Hi everyone,
I'm currently working with Tika and I'm having problems with the accuracy
of predictions, so I was wondering if anyone has any ideas on how to
improve what we have.
My use-case is kind of specific: I have short to medium sized text that can
be in either one or two languages. If the text has two languages it is
usually a concatenation of a text and its translation right after (So the
position of the two languages is kind of identifiable).

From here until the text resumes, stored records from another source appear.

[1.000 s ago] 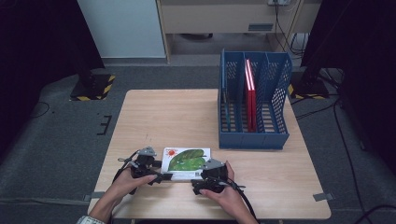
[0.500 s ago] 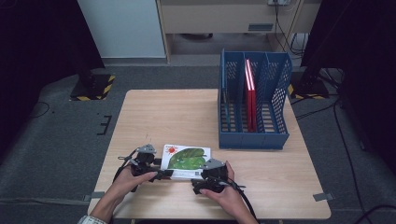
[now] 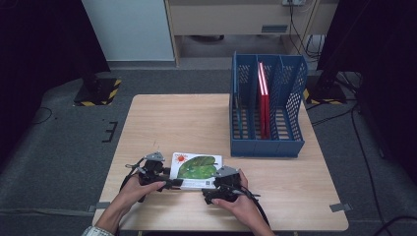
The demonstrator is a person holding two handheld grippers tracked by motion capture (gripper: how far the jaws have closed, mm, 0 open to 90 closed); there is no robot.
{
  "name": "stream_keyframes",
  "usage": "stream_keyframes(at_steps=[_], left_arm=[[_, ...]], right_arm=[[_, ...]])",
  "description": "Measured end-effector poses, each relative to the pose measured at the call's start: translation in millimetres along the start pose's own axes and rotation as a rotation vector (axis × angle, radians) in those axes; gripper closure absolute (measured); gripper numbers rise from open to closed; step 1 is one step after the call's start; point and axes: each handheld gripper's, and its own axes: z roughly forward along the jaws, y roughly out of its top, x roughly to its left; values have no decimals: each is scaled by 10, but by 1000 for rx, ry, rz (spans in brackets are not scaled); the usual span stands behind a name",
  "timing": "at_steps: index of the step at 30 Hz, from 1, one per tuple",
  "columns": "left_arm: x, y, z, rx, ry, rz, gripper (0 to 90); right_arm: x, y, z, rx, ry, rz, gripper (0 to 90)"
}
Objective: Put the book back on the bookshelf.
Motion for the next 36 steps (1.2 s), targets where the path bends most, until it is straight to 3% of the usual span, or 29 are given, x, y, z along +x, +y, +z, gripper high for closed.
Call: stream_keyframes(at_steps=[2,7,9,12,17,22,30,36], left_arm=[[3,-1,4,-4,6,2,261],[7,-3,6,-8,4,1,263],[8,-4,6,-8,4,1,264],[8,-3,6,-8,4,2,264],[13,-2,16,-13,-1,6,267],[10,1,22,-11,0,18,280],[4,4,-3,6,7,6,338],[-31,0,-22,6,15,20,358]], right_arm=[[-29,13,-36,-1,26,6,41],[-74,87,-216,-62,63,3,45],[-120,115,-268,-89,40,5,60],[-221,135,-280,-110,15,46,73],[-316,102,-127,-63,32,86,78],[-259,88,-13,-35,80,97,66],[-225,76,1,-45,67,90,58],[-192,59,-13,-58,52,78,54]])
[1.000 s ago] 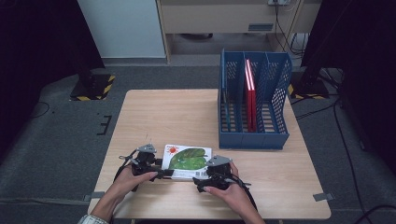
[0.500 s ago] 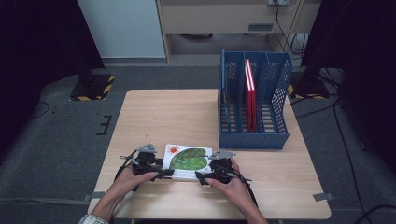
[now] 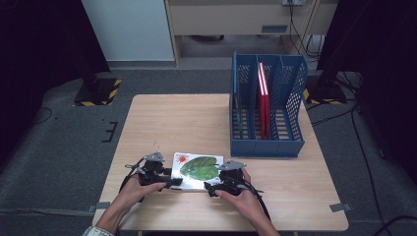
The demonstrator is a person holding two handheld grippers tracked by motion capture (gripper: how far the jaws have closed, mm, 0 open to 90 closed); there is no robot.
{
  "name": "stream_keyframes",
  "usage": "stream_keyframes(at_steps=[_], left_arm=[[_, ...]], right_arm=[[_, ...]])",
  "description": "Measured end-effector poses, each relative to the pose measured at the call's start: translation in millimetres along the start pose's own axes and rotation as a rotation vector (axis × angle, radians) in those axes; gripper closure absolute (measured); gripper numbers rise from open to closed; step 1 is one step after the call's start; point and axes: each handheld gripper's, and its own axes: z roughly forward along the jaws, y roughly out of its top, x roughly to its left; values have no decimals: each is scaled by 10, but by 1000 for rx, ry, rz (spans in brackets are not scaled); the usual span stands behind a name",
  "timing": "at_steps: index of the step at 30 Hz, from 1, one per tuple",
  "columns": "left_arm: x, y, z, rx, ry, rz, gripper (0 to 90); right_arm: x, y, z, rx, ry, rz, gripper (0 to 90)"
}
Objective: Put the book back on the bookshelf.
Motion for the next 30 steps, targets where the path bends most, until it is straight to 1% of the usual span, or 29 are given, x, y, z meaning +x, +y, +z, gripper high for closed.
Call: stream_keyframes(at_steps=[3,5,7,8,9,10,14,16,19,20,22,24,27,30], left_arm=[[-6,-5,-2,-4,-6,3,364],[-11,-5,-1,-4,-8,10,373],[-16,-5,5,-5,-7,15,381],[-20,-4,5,-8,-6,24,387],[-24,-2,4,-11,-4,26,395],[-26,-1,6,-10,-2,27,398],[-22,-4,5,-14,-3,29,402],[-26,-3,1,-14,-1,33,406],[-30,0,-9,-19,5,43,419],[-33,5,-16,-23,12,53,427],[-50,22,-30,-31,33,77,442],[-56,27,-38,-38,43,81,457],[-55,26,-39,-42,44,82,465],[-48,25,-30,-42,48,75,464]], right_arm=[[13,0,3,3,0,10,34],[9,1,8,-1,-8,-7,19],[1,2,7,0,-11,-2,9],[-14,1,13,1,-12,2,4],[-32,0,19,6,-1,30,3],[-46,-3,22,5,3,37,3],[-58,-5,25,8,10,47,5],[-57,-3,20,6,2,37,10],[-43,13,8,11,-9,36,25],[-40,19,2,8,-15,32,36],[-33,43,-11,-8,-42,14,61],[-33,68,-29,-23,-68,6,95],[-49,75,-41,-33,-70,10,115],[-59,74,-28,-32,-67,13,101]])
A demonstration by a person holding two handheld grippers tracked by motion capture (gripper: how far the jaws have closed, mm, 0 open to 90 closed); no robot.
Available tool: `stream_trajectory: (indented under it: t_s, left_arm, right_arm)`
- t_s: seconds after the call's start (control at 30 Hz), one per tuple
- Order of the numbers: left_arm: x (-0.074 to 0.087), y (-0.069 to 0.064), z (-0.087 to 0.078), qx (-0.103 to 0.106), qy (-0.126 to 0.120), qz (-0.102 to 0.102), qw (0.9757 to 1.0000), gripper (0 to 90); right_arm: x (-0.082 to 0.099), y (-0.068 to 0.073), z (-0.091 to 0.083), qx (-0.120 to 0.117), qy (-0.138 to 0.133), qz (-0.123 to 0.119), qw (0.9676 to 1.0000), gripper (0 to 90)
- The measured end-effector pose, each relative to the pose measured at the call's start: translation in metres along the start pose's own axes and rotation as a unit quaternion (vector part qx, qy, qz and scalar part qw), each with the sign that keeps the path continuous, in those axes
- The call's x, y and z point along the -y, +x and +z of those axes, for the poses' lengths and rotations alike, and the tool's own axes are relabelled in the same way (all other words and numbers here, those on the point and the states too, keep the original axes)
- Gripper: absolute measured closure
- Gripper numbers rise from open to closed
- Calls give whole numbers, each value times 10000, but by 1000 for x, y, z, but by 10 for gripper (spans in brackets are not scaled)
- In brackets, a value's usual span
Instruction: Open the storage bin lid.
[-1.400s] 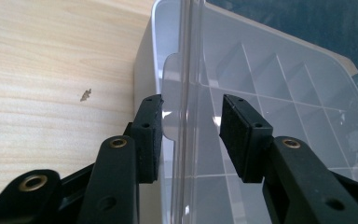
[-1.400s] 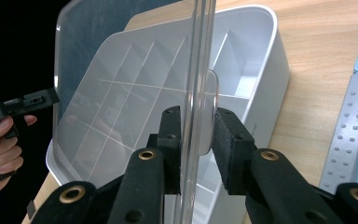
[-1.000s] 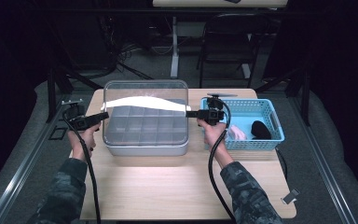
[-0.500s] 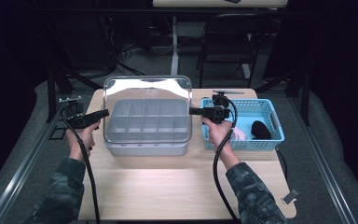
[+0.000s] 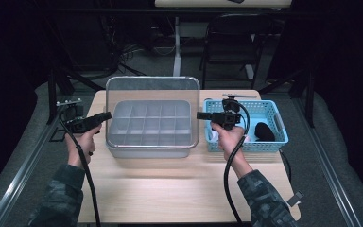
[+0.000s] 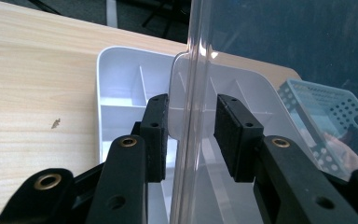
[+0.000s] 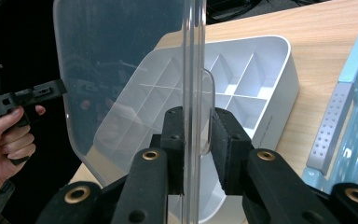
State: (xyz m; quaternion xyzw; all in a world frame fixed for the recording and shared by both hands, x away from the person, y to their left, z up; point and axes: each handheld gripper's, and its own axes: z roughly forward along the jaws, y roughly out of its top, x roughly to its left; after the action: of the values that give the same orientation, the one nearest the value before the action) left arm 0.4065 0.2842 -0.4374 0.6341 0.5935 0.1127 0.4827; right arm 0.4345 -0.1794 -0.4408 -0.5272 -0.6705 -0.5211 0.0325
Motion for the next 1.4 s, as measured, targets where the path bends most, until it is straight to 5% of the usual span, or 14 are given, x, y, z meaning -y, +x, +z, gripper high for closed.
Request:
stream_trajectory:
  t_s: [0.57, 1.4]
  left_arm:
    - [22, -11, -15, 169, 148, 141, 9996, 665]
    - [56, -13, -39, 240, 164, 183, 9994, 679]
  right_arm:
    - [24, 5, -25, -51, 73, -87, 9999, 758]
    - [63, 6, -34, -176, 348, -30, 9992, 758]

For this reason what we are currently doing is splitting the text in half,
running Tika on both halves and then taking both the outputs (if it's the
same language we consider it only once)
The code that does this is the following:
private static List<String> segmentateText(String text, int
numSegments, int minLength) {
// If the text is shorter than the given minLength we don't
segmentate it
// In this example minLength is 0
if (text.length() <= minLength) {
List<String> singleSegment = new ArrayList<>();
singleSegment.add(text);
return singleSegment;
}
// Computes the size of each segment by counting the number of words
String[] words = text.split("\\s+");
int segmentSize = words.length / numSegments;
List<String> segments = new ArrayList<>();
for (int i = 0; i < numSegments; i++) {
int start = i * segmentSize;
// If this is not the last segment, it computes the end index,
else it gets all remaining words
int end;
if (i < numSegments - 1)
end = (i + 1) * segmentSize;
else
end = words.length;
// Constructs the segment
StringBuilder segment = new StringBuilder();
for (int j = start; j < end; j++) {
segment.append(words[j]);
// Appends whitespaces if this is not the lst word
if (j < end - 1)
segment.append(" ");
}
segments.add(segment.toString());
}
return segments;
}
We then simply pass the segments to this other functions which does the
detection:
private static Set<String> detectLanguages(List<String> segments) {
LanguageDetector detector = new
OptimaizeLangDetector().loadModels();
Set<String> result = new HashSet<>();
String detectedLang;
// For each segment the language gets detected, parsed and added to
a set
for (String segment : segments) {
LanguageResult language = detector.detect(segment);
detectedLang = language.getLanguage();
detectedLang = (String) Utils.normalizeLanguage(detectedLang);
// We can ignore this
result.add(detectedLang);
}
return result;
}
The problem is that this approach has okay-ish results for medium sized
texts but sucks for shorter texts, for example:
"Open Access: Soziologische Aspekte ; Open Access: Sociological
Implications"
This should be German and English but it is instead flagged as Italian.
There are many similar cases across our data, even with different languages.
Now, I'm wondering what can I do to improve performance for this specific
use case?
I'll list some additional information I think could be relevant:
- I can't know beforehand the set of languages present in the data, so we
can't load only the models we need.
- The computation power is kind of limited as this code has to be used in a
Big Data pipeline with millions of strings, so it can't be too slow.
- I'm using the latest version of Tika.
Thanks a lot in advance to everyone who is willing to help,
Francesco